Exercise description:
Copy out the listing that follows, exact in every word, and skip the images.

* * * * * * * * *

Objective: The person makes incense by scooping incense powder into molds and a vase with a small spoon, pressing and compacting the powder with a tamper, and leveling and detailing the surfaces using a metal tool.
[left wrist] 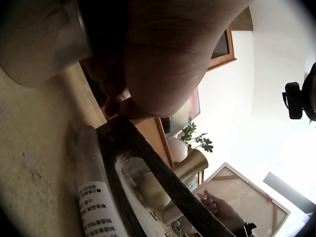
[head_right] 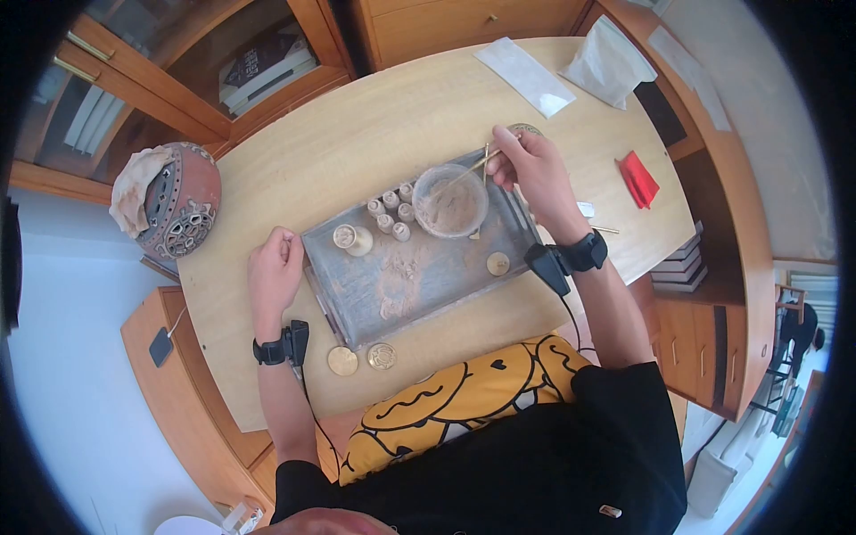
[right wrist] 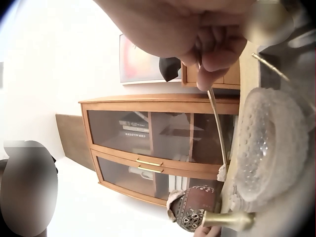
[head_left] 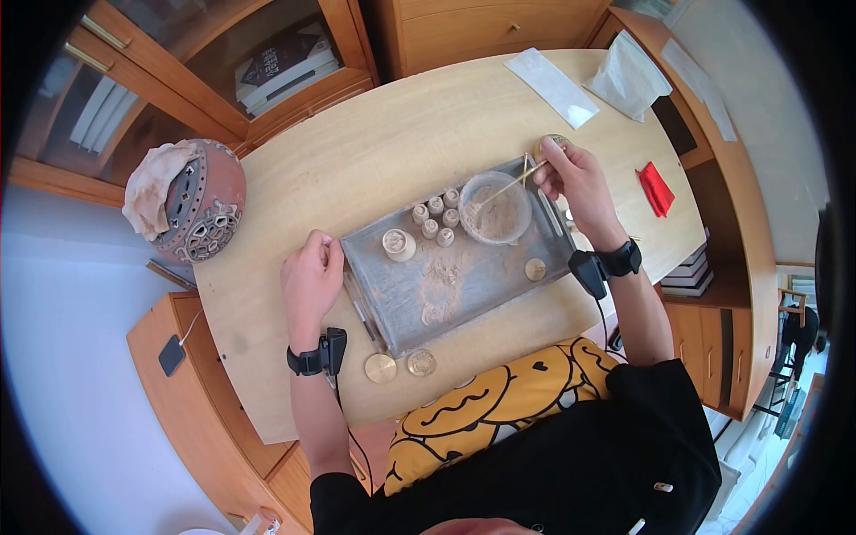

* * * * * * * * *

Answer box:
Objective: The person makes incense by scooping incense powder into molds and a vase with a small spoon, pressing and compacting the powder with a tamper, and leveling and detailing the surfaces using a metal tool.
[left wrist] 
[head_right] 
[right wrist] 
[head_left] 

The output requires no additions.